I headed out of Amber fort and hired an auto-rickshaw to take me to Jaigarh Fort. The ride to the Jaigarh Fort was not long, on the way we saw the lake where Jal Mahal is. The winding road took us to Jaigarh Fort. This fort has 2 sections once pass the main entrance. I took the right side as it says “Big Cannon”. I had read that the world’s largest cannon was situated at this fort. Before heading towards the cannon, I went to the side of the wall that has a watchtower overlooking the grounds below. I then proceeded towards the cannon, on the way there was this huge pit. I was wondering if this pit used to be a gladiator grounds at the time the fort was completed. Soon I found myself at the big cannon. Man, it was huge. One of the staff asked for my ticket and he volunteered some information about this cannon. He mentioned that this cannon was brought up part by part using elephants and was assembled up where it is right now. To change the direction of the cannon requires the strength of 4 elephants! Damn it is one heavy cannon. The staff member also explained that the cannon was only fired once during its test trail and was never fired again since then, as there was no need to fire it. He also explained that the huge pit that I saw behind was a water tank where the gunners jumped in after then light the cannon to mask the loud noise it produced. After which, the staff member told me to go over to the other end of the fort and visit the living quarters and let me go on my way. I was surprised that this guy did not ask for tips or anything. So off I went, past the water tank to the other side of the fort.

As I was entering the fort, the guy at the entrance demanded to see my ticket, so I showed him and he, in turn, became my guide. We walked around this side of the fort, which is mainly living, dining and entertainment quarters. The staff brought me to the towers that overlooked the whole of Amber Town and the Amber fort. From the tower, I can see the walls that protect the town, it is just like those we see in the movies. The staff jokingly said that in China they have the great wall, in Jaipur, we have a mini wall to protect the city. Other than the view up here, I also like the breeze that cools the heatwave.
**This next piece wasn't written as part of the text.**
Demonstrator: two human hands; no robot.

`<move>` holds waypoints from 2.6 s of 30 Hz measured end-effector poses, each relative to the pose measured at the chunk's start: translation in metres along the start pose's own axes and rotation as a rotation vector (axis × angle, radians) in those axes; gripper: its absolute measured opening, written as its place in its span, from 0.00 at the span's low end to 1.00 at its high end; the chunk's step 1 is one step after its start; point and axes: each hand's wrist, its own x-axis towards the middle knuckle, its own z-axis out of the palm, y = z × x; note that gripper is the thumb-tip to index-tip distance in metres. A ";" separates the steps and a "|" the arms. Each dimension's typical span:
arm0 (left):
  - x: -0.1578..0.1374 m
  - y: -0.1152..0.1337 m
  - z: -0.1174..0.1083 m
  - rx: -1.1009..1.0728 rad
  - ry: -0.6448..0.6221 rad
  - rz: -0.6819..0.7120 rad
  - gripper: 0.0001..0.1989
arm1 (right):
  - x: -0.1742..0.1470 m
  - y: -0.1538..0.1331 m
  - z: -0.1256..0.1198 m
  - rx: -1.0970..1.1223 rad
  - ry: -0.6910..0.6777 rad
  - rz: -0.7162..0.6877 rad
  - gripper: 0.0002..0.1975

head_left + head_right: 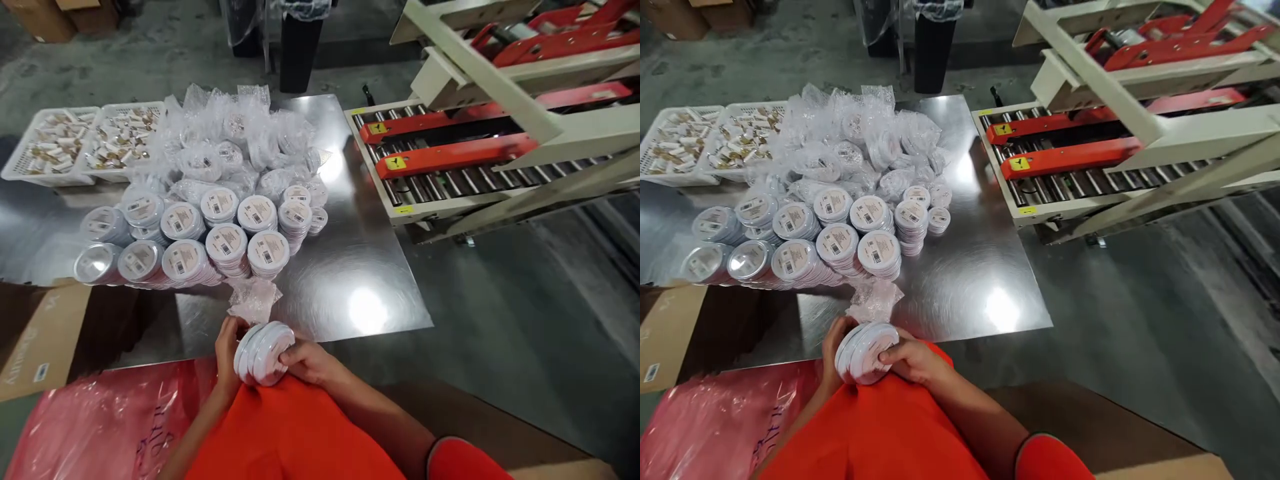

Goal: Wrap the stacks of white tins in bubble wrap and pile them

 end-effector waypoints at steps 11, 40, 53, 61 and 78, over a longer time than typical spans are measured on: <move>-0.012 -0.003 -0.020 0.142 0.171 -0.057 0.06 | 0.005 0.000 0.002 0.003 0.272 -0.218 0.21; 0.006 0.020 -0.015 0.232 0.241 0.436 0.09 | -0.003 0.005 0.013 -1.678 0.298 -0.632 0.29; 0.001 0.020 -0.001 0.312 -0.054 0.122 0.08 | -0.001 -0.001 0.019 -1.800 0.638 -0.661 0.30; 0.004 -0.002 0.023 0.214 -0.158 -0.012 0.07 | 0.001 0.004 0.003 -1.871 0.704 -0.753 0.27; -0.002 0.003 0.009 -0.063 -0.059 -0.197 0.12 | 0.005 0.003 -0.014 -0.782 0.487 -0.216 0.25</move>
Too bad our stay cannot be longer. The staff brought me across the top of the wall to the other watchtower. From here I can see Amber Fort closer. The staff also shared with me about a tunnel that linked Amber Fort to Jaigarh Fort. He mentioned that this tunnel is used by the Emperor to get to this fort. At this time, it struck me that the purpose of Amber fort is for residence and that of Jaigarh fort is for warfighting. As we were walking towards the entrance, the staff pointed to a sealed doorway and said: “This is the tunnel that linked to Amber fort”. As we were reaching the entrance, the staff asked for a tip! Another opportunist! and he did it quite discreetly away from the sight of this colleague, which led me to think that this was not the usual practice!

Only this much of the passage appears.